Due to the flexibility of the mesh architecture, a network operator has the ability to allocate only as much working or protection bandwidth as customers require to meet current demand conditions.Service providers only pay for the service they need when they need it. Furthermore, these services are customized to meet their specific needs.
For example, a service provider can deliver 100 percent protection to its customers in the banking and financial service markets where critical applications require the highest levels of reliability. However, this same service provider can also offer a very inexpensive service with little or no protection to customers for non-critical applications such as Internet browsing. Additionally, this service provider can add various levels of restoration to further customize a service for customers with applications that fall in between a “”mission-critical”” and “”best-effort”” status.
In a legacy network, high-speed data service options are limited to one — Point to Point,
50 millisecond protected Private Line Service (OC-3, OC-12, OC-48). This service is slow to provision and upgrade and does not offer customization capabilities to address the unique needs of today’s data-centric services and high-bandwidth applications.
Additionally, a service provider is locked into bandwidth and protection schemes for the duration of the contract regardless of changing business demands and opportunities for revenue.
A mesh network does not lock a service provider into a specific business scenario.
Mesh provides the flexibility for service providers to take advantage of opportunities as they occur.
To further demonstrate this level of flexibility and customization, mesh services are comprised of two pricing components: port interface charges and virtual circuit charges.

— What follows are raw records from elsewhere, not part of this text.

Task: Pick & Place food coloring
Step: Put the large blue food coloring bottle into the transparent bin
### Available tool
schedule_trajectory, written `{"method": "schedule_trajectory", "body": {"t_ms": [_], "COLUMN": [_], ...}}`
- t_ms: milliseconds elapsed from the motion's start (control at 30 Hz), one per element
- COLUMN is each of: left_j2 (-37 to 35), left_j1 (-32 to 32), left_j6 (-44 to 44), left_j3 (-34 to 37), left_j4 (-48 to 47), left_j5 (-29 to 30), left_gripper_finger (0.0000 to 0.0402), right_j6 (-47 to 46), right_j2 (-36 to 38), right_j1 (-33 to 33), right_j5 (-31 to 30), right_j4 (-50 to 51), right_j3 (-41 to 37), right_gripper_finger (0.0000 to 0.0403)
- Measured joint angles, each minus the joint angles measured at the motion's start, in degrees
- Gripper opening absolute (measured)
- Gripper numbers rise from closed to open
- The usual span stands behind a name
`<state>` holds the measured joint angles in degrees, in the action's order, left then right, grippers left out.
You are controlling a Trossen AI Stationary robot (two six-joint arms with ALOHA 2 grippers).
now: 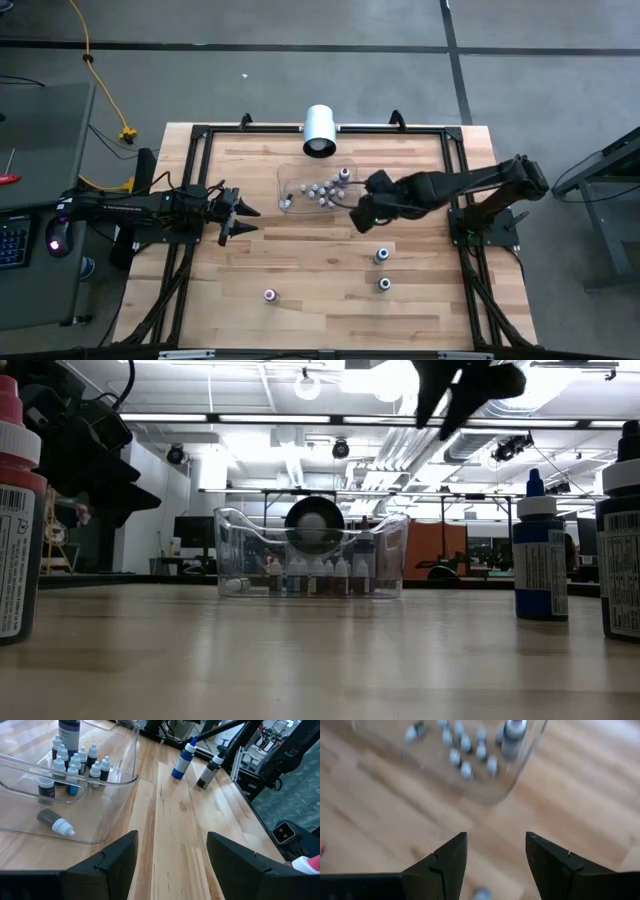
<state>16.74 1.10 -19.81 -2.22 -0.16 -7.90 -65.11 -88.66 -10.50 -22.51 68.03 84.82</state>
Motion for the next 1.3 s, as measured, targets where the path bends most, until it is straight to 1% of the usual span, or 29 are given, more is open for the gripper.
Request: {"method": "schedule_trajectory", "body": {"t_ms": [167, 233, 533, 867, 967, 1133, 1300], "left_j2": [0.0, 0.0, 0.0, 0.0, 0.0, 0.0, 0.0], "left_j1": [0.0, 0.0, 0.0, 0.0, 0.0, 0.0, 0.0], "left_j6": [0.0, 0.0, 0.0, 0.0, 0.0, 0.0, 0.0], "left_j3": [0.0, 0.0, 0.0, 0.0, 0.0, 0.0, 0.0], "left_j4": [0.0, 0.0, 0.0, 0.0, 0.0, 0.0, 0.0], "left_j5": [0.0, 0.0, 0.0, 0.0, 0.0, 0.0, 0.0], "left_gripper_finger": [0.0234, 0.0234, 0.0234, 0.0234, 0.0234, 0.0234, 0.0234], "right_j6": [-6.0, -8.1, -11.9, -15.4, -15.5, -16.3, -18.9], "right_j2": [-0.3, -0.8, -5.1, -7.8, -8.5, -8.6, -8.8], "right_j1": [-1.7, -2.3, -5.1, -7.6, -8.0, -8.4, -8.4], "right_j5": [10.4, 13.5, 19.8, 21.7, 21.5, 19.0, 20.0], "right_j4": [2.3, 3.1, 6.1, 5.9, 5.3, 5.3, 6.1], "right_j3": [0.0, 0.0, -0.4, -0.4, -0.4, -0.4, -0.4], "right_gripper_finger": [0.0191, 0.0191, 0.0191, 0.0194, 0.0204, 0.0228, 0.0248]}}
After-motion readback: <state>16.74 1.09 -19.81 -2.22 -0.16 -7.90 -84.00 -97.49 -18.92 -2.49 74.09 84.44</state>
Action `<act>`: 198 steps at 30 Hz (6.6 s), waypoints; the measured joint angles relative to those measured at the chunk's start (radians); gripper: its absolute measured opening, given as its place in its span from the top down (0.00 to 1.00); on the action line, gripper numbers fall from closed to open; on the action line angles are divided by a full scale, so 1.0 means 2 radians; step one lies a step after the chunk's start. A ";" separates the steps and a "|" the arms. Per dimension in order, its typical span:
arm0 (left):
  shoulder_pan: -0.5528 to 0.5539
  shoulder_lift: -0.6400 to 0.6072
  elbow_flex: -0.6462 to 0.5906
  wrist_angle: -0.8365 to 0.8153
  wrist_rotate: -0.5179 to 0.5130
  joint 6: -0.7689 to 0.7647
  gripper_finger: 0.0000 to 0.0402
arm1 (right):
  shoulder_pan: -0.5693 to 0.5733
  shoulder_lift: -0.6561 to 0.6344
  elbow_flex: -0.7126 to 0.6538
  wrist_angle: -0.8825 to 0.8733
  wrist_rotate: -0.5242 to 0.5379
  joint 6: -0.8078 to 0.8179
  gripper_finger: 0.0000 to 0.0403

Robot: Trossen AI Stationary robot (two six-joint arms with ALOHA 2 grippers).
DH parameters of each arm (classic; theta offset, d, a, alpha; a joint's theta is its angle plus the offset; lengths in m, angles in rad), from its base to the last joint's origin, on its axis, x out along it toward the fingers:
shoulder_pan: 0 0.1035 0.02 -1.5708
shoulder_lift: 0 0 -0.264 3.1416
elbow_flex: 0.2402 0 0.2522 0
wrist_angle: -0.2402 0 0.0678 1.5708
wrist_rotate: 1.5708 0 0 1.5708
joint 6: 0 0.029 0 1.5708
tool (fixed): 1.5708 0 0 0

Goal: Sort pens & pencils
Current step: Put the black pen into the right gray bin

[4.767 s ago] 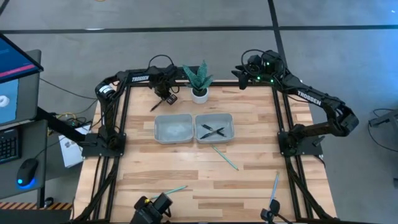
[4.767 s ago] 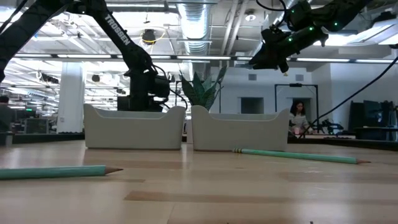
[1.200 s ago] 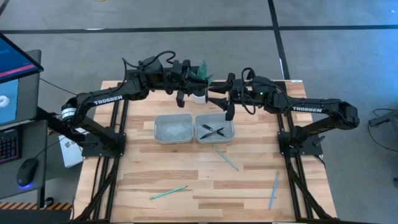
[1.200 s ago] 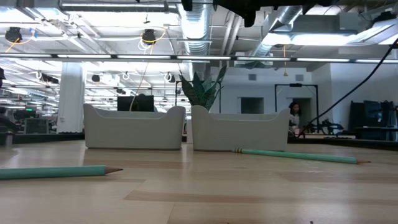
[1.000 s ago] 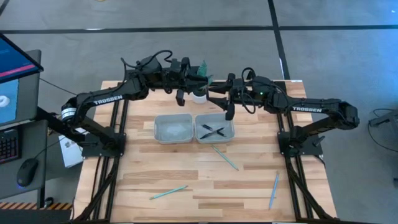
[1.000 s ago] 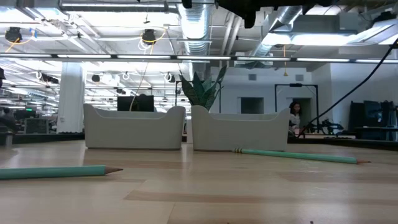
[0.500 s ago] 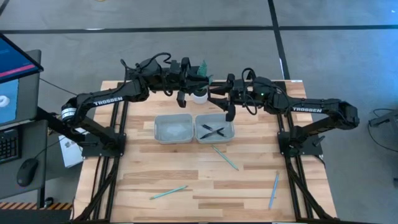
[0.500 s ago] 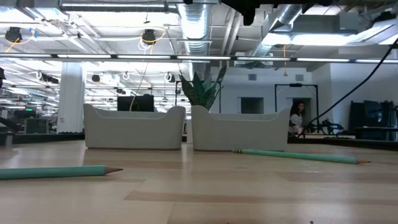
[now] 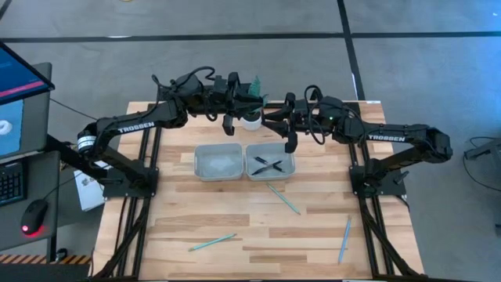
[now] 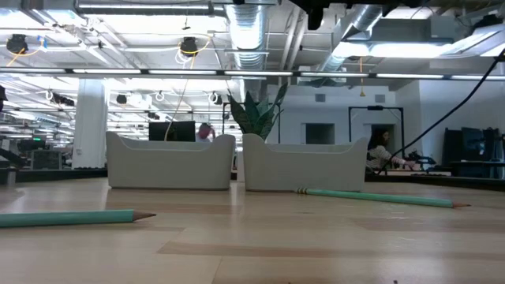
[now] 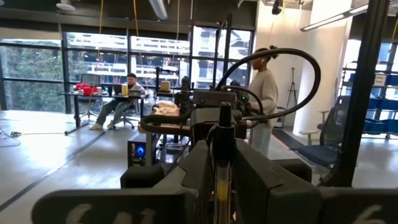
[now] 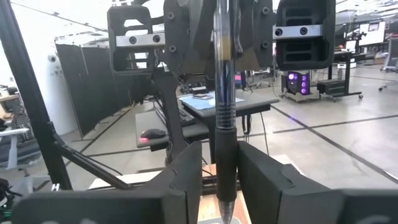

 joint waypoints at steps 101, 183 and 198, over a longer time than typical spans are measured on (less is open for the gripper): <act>0.021 -0.139 0.003 -0.373 -0.144 0.143 0.58 | -0.006 0.188 0.000 -0.335 -0.053 0.013 0.85; 0.020 -0.139 0.002 -0.475 -0.158 0.107 0.58 | 0.007 0.247 0.147 -0.447 0.041 -0.013 0.78; 0.020 -0.139 0.002 -0.473 -0.158 0.099 0.58 | 0.004 0.201 0.068 -0.446 0.043 -0.001 0.78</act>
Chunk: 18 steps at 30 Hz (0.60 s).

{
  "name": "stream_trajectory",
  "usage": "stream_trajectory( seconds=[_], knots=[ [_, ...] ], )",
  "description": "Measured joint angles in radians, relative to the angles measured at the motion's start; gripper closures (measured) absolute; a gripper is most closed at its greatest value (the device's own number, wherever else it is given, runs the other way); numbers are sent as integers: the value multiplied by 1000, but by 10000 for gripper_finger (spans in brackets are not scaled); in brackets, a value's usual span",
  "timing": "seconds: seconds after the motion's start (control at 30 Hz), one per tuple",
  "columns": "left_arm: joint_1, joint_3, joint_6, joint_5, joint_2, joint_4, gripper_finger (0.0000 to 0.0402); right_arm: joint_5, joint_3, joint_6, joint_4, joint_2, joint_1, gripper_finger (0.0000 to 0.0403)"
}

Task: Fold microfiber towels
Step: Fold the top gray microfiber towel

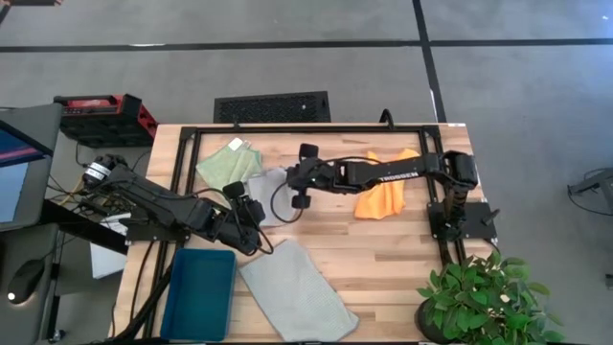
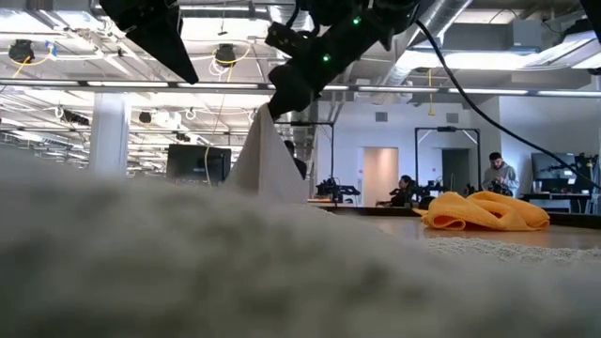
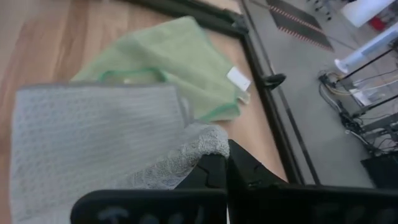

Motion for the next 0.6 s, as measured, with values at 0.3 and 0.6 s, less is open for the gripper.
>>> stream_trajectory(
  seconds=[0.3,0.6],
  knots=[
    [0,0,7,0,0,-1,236,-72,1,4,116,23,-28,400],
    [0,0,0,-1,0,-22,236,-79,59,-1,176,177,-10,396]
  ],
)
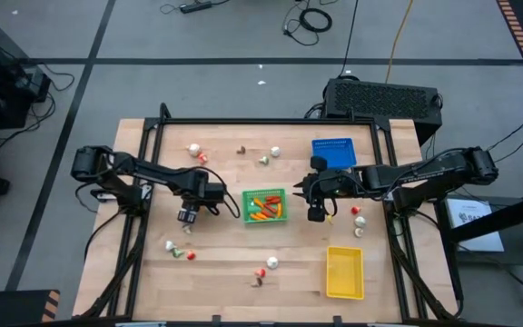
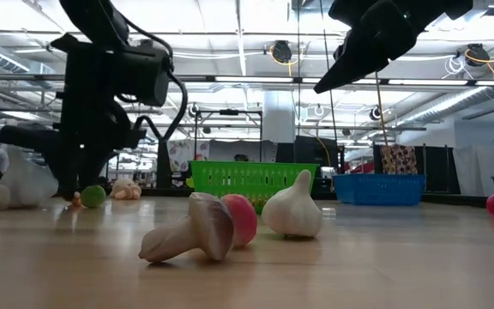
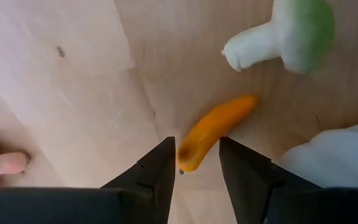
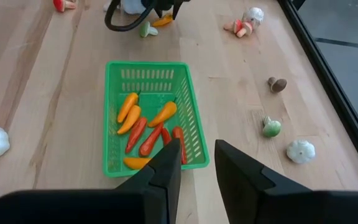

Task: Sort produce into baskets
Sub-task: Put the yellow chili pepper into the green bin

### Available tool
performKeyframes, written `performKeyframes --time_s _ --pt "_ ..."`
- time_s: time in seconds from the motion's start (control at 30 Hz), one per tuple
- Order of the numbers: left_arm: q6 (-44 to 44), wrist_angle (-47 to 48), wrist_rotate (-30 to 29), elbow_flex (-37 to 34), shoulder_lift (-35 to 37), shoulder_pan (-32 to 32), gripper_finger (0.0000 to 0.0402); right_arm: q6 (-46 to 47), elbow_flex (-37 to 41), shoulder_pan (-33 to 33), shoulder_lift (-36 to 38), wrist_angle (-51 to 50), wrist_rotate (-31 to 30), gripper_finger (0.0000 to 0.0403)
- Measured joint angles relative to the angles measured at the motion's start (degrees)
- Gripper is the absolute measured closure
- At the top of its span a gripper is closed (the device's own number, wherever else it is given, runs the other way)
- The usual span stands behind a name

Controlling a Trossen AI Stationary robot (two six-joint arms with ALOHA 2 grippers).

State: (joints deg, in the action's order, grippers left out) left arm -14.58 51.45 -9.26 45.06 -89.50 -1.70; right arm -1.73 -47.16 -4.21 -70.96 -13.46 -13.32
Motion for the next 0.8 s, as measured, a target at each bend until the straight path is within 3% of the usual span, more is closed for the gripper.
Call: performKeyframes --time_s 0.33,0.67,0.8 --pt "-1.21 -1.28 0.03 -0.29 -2.17 -0.04 0.0271 -0.01 -0.02 0.0 0.0 -0.02 0.0 0.0314" --pt "2.16 -0.99 1.1 0.99 -2.34 -0.06 0.0374 -0.03 0.0 0.0 0.0 -0.02 0.0 0.0314" --pt "3.75 -1.6 -0.24 3.77 -1.8 -0.06 0.0382 -0.03 0.0 0.0 0.0 0.04 -0.02 0.0314"
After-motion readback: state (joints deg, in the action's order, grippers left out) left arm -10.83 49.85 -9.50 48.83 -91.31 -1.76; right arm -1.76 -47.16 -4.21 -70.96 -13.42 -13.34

A Web hosting company may purchase an OC-3 Virtual Private Network (VPN) service between five regional hosting centers connected via OC-12 ports at each center. Since the port interface speed (OC-12) is faster than the virtual circuit speed (OC-3), the Web hosting company would have the flexibility to increase the virtual circuit speed up to the port interface speed to meet variable traffic demands. The hosting company would also have the option to self-provision this additional capacity as needs warrant.